## Description of the task
The answer must be the full listing, reproduced without any change.
(Beginning of Given material)
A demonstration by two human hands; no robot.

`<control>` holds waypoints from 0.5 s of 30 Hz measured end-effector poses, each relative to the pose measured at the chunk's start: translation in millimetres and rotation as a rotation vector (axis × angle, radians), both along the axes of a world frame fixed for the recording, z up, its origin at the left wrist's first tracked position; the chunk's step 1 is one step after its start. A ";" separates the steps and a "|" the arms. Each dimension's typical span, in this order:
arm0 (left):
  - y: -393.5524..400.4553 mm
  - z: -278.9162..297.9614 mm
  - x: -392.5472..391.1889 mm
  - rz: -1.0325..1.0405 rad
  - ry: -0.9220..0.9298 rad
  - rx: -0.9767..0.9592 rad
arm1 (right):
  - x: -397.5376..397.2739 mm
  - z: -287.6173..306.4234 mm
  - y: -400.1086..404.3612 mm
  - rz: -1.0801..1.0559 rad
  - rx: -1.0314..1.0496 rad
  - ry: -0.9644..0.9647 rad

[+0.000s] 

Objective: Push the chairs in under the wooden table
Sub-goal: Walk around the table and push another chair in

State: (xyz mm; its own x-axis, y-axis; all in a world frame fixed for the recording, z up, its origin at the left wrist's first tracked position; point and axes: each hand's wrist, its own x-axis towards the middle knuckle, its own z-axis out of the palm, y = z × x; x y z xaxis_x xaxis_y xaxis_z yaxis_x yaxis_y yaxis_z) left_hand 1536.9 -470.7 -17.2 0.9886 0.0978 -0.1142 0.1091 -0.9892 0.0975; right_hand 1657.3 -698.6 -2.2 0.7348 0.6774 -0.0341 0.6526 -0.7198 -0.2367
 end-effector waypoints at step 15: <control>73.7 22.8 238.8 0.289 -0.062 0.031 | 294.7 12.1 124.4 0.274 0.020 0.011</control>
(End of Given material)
## Answer
A demonstration by two human hands; no robot.

`<control>` holds waypoints from 0.5 s of 30 Hz measured end-effector poses, each relative to the pose measured at the chunk's start: translation in millimetres and rotation as a rotation vector (axis × angle, radians), both along the axes of a world frame fixed for the recording, z up, its origin at the left wrist's first tracked position; the chunk's step 1 is one step after its start. A ";" separates the steps and a "|" the arms. Each dimension's typical span, in this order:
arm0 (left):
  - y: -393.5524..400.4553 mm
  - z: -278.9162..297.9614 mm
  - x: -392.5472..391.1889 mm
  - rz: -1.0325..1.0405 rad
  - ry: -0.9220..0.9298 rad
  - rx: -0.9767..0.9592 rad
arm1 (right):
  - x: -397.5376..397.2739 mm
  - z: -287.6173..306.4234 mm
  - y: -400.1086..404.3612 mm
  - rz: -1.0801..1.0559 rad
  - rx: -1.0314..1.0496 rad
  - ry: -0.9644..0.9647 rad

[+0.000s] 

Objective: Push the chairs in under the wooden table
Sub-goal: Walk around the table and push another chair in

State: (xyz mm; its own x-axis, y-axis; all in a world frame fixed for the recording, z up, its origin at the left wrist's first tracked position; point and axes: each hand's wrist, its own x-axis towards the middle knuckle, its own z-axis out of the palm, y = z × x; x y z xaxis_x xaxis_y xaxis_z yaxis_x yaxis_y yaxis_z) left_hand 1536.9 -470.7 -17.2 0.9886 0.0978 -0.1142 0.1091 -0.9892 0.0975; right_hand 1657.3 -698.6 -2.2 0.7348 0.6774 -0.0341 0.6526 -0.7198 -0.2367
 end-effector waypoints at step 15: <control>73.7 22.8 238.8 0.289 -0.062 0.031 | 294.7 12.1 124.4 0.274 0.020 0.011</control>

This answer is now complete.